C'était un jeune homme de vingt-deux à vingt-trois ans à peine, à la figure douce et pâle, à la mise simple, mais élégante, et que le capitaine ne connaissait pas à son bord; il était appuyé contre le mât d'artimon, les bras croisés sur la poitrine, regardant avec une indifférence mélancolique ce bâtiment anglais qui s'approchait à toutes voiles. Cette tranquillité, dans un tel moment, et chez un homme qui paraissait étranger au métier des armes, frappa le capitaine; il se rappela ce prisonnier annoncé par le comte d'Auray, et amené à son bord pendant la dernière nuit qu'il avait passée au mouillage de Port-Louis.
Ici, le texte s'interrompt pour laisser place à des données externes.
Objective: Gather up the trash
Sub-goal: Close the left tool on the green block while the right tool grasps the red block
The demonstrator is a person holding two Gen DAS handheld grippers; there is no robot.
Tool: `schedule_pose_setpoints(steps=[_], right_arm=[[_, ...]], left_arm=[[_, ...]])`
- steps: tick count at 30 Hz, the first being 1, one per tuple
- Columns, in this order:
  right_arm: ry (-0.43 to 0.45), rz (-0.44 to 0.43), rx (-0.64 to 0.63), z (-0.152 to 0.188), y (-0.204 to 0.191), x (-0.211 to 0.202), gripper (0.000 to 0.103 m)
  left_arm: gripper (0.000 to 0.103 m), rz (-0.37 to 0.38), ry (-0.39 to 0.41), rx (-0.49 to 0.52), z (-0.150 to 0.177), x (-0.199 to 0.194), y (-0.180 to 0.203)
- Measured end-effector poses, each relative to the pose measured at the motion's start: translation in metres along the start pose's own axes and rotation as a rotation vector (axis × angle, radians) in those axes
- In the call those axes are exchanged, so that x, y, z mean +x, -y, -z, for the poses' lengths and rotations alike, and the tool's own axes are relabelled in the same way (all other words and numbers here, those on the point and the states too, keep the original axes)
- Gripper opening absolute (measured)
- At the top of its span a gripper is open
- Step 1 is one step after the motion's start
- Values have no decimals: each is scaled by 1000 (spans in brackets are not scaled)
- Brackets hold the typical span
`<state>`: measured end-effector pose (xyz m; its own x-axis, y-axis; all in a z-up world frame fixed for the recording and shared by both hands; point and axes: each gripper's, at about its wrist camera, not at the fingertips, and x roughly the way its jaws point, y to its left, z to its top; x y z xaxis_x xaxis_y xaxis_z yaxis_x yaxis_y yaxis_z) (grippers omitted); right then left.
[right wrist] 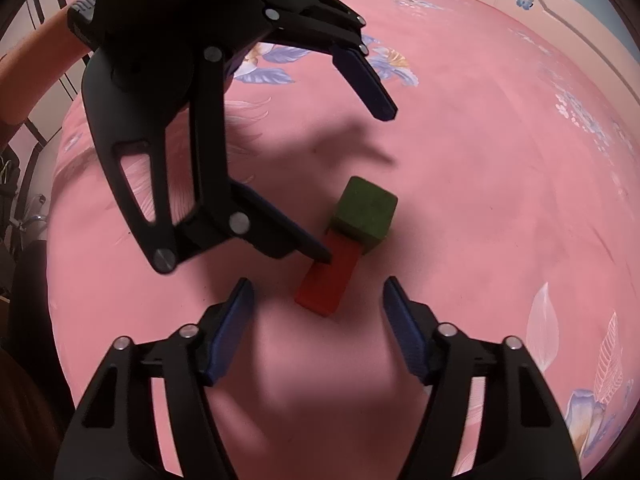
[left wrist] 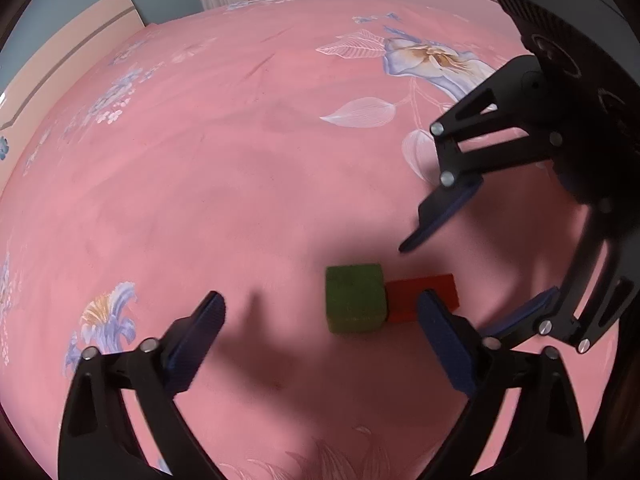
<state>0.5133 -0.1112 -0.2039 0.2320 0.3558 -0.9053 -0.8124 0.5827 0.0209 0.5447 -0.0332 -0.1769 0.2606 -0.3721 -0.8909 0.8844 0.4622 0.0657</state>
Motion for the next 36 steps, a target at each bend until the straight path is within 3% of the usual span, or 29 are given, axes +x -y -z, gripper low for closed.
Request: schedule_pose_setpoints(steps=[6,8,17,20,33,36], right_arm=[[-8,0,-2,-2,6,5,51],[-6,0,-1,-3,8,6,42],[-11,-24,4,-1,11,11,34],[-11,-26,-2,-2,12,11,23],[-27,-21,-4,-1,12,12,21],[-34,-20,-3,-1,9,12,21]], left_arm=[[74,5,2,10,-3,2,3],[71,13,1,12,-4,3,5],[58,51,1,-11,-1,5,6],[58,54,5,-23,1,5,4],[56,68,-4,-38,2,7,4],[50,74,-4,-45,-1,9,4]])
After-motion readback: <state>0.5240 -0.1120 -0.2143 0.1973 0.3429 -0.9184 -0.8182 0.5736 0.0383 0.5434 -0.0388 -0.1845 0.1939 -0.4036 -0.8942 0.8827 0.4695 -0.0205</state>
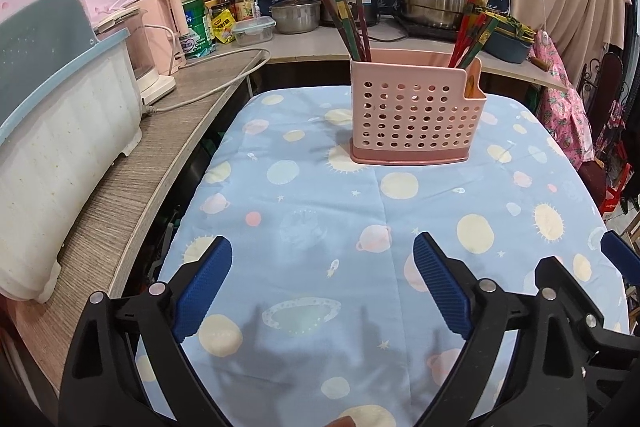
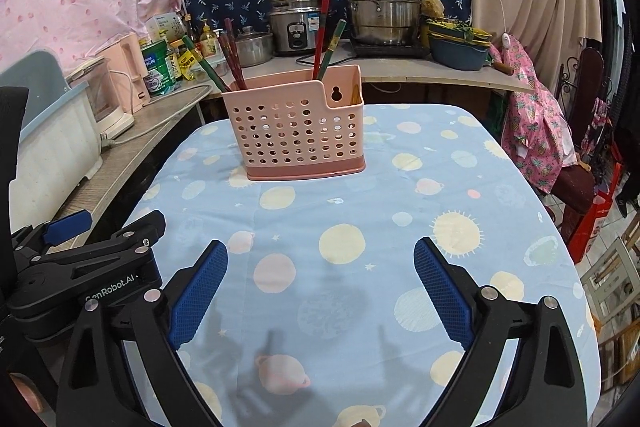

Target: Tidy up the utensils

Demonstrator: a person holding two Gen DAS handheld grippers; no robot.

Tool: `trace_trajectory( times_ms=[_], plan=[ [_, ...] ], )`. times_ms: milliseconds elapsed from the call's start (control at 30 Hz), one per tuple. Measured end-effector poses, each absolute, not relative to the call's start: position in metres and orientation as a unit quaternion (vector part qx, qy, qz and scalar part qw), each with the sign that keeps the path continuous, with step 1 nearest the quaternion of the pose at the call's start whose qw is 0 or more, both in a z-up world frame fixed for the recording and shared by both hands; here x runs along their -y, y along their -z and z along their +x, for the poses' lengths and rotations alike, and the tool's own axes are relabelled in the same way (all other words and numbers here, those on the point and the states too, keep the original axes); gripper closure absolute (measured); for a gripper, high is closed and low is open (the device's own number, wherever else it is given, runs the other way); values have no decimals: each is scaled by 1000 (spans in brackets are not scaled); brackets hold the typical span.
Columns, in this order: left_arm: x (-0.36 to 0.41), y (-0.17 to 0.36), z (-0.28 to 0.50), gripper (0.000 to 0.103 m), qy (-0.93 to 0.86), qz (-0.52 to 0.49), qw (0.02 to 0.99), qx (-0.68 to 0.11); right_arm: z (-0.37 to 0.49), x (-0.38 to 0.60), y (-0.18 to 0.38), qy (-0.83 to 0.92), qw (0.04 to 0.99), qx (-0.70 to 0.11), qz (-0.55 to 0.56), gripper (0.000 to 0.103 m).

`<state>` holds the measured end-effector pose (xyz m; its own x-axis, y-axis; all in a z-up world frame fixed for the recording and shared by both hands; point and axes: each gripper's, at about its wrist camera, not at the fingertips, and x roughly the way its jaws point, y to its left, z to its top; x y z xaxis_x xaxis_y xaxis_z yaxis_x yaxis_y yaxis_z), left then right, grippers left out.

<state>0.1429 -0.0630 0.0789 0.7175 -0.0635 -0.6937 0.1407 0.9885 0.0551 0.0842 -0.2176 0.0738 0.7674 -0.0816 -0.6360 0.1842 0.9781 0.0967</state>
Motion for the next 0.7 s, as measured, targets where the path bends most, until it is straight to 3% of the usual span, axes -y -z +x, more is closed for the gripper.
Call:
trace_trajectory(
  times_ms=[700],
  plan=[
    [66, -80, 144, 15, 59, 58, 925, -371, 85, 221, -73, 75, 937, -333, 75, 12]
  ],
)
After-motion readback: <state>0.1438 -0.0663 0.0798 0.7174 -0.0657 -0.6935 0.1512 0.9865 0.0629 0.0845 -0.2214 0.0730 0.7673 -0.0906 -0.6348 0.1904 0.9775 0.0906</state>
— Qui vous a permis de monter sur le pont, monsieur? lui dit-il en adoucissant autant que possible le son de sa voix, de sorte qu'il eût été difficile de juger si ces paroles étaient une question ou un reproche.
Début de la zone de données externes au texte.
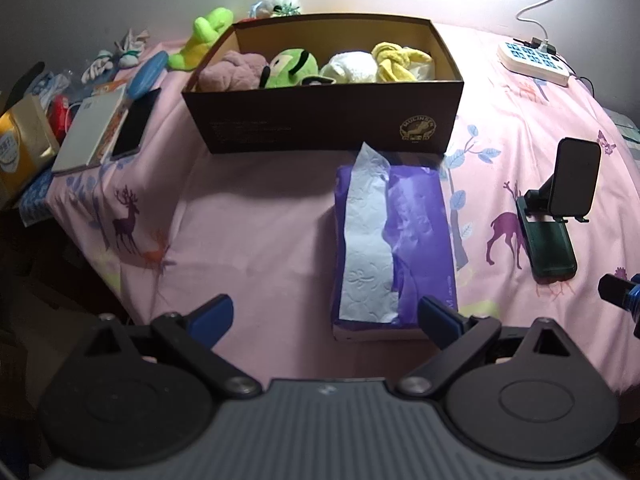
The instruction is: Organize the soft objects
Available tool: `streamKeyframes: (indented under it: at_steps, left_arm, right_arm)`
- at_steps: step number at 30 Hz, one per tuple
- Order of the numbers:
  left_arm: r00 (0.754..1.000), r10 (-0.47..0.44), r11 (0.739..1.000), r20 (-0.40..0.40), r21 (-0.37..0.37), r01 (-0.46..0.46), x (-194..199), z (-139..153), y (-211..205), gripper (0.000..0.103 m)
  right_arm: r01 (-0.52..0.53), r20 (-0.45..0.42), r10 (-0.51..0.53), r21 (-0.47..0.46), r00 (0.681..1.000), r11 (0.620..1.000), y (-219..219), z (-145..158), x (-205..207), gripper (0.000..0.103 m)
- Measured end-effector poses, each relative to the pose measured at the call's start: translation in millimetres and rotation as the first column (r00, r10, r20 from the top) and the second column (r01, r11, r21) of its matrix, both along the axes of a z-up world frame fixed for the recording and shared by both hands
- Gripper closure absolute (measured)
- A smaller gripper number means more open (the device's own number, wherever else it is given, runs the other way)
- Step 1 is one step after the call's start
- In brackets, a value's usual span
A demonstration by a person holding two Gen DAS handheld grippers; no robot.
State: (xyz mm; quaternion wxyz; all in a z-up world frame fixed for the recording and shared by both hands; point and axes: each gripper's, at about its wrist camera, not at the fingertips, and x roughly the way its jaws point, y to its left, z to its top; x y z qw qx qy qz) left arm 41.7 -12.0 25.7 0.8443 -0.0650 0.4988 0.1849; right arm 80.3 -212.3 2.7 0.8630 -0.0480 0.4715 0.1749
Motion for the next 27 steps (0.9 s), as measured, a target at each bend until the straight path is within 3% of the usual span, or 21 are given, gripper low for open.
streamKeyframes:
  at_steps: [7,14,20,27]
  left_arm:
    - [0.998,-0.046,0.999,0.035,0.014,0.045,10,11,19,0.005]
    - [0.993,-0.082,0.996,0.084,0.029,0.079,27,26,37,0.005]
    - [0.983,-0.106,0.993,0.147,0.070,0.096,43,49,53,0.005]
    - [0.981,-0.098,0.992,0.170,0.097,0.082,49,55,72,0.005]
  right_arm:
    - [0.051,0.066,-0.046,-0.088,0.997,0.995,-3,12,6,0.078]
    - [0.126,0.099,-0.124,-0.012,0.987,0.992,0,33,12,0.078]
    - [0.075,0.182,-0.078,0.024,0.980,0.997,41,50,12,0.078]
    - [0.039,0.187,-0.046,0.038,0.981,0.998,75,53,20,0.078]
— Personne, monsieur, répondit le prisonnier d'une voix douce et triste; mais j'ai espéré qu'en pareille circonstance vous serez peut-être moins sévère observateur des ordres qui me font votre prisonnier.
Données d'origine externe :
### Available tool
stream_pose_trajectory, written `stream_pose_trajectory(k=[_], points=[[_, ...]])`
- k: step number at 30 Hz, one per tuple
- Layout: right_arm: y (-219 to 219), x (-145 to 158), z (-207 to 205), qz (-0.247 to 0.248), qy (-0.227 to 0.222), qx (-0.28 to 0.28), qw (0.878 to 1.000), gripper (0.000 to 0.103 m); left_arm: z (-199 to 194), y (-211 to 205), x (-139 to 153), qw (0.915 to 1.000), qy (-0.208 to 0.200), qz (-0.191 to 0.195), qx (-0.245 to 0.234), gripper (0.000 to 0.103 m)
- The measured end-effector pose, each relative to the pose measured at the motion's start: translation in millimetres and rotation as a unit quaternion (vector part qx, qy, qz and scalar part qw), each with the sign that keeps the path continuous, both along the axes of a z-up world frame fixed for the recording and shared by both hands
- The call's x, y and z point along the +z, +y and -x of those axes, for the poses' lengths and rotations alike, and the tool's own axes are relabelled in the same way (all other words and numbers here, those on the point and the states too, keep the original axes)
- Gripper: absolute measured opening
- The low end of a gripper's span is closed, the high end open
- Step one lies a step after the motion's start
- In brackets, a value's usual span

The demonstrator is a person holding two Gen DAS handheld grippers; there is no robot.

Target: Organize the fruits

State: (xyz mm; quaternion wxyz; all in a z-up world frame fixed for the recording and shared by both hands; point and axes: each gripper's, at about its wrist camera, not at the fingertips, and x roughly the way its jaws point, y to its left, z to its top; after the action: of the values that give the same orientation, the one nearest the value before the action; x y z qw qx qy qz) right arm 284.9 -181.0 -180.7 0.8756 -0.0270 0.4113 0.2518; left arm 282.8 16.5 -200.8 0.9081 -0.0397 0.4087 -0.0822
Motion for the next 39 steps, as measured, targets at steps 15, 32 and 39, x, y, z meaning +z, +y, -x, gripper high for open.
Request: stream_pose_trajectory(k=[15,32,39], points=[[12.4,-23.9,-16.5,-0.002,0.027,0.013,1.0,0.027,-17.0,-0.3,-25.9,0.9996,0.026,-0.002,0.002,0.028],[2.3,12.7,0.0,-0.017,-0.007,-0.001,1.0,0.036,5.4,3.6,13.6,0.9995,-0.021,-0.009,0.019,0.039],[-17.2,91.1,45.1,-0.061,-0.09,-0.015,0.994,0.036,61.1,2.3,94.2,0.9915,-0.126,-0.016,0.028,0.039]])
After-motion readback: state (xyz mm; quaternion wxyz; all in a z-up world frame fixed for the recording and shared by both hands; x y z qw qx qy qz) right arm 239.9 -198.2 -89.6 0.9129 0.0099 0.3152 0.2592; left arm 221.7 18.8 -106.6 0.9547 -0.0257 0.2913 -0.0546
— Avez-vous oublié qu'il vous est défendu de communiquer avec l'équipage?

— Je ne viens pas communiquer avec l'équipage, monsieur; je viens voir s'il n'y a pas quelque boulet qui veuille bien de moi.

— Vous pourrez avoir trouvé bientôt ce que vous cherchez, monsieur, si vous demeurez à cette place. Ainsi, croyez-moi, restez à fond de cale.

— Est-ce un avis ou un ordre, capitaine?

— Je vous laisse libre de le prendre comme vous voudrez.

— En ce cas, répondit le jeune homme, je vous remercie; je reste.

En ce moment, une nouvelle détonation se fit entendre; mais cette fois les deux navires s'étaient tellement rapprochés, qu'ils étaient à trois quarts de portée à peine, et que l'ouragan de fer tout entier traversa la voilure de l'Indienne. Deux éclats de bois peu importants tombèrent de la mâture, et l'on entendit les plaintes et les cris étouffés de quelques hommes. Le capitaine avait en ce moment les yeux fixés sur son prisonnier; un boulet passa à deux pieds au-dessus de sa tête, échancrant le mât d'artimon, auquel il était adossé: mais, malgré cet avertissement de la mort, il resta dans la même attitude calme et tranquille, comme s'il n'eût pas senti passer sur son front l'aile de l'ange exterminateur. Le capitaine se connaissait en courage; cet essai lui suffit pour juger l'homme qu'il avait devant les yeux.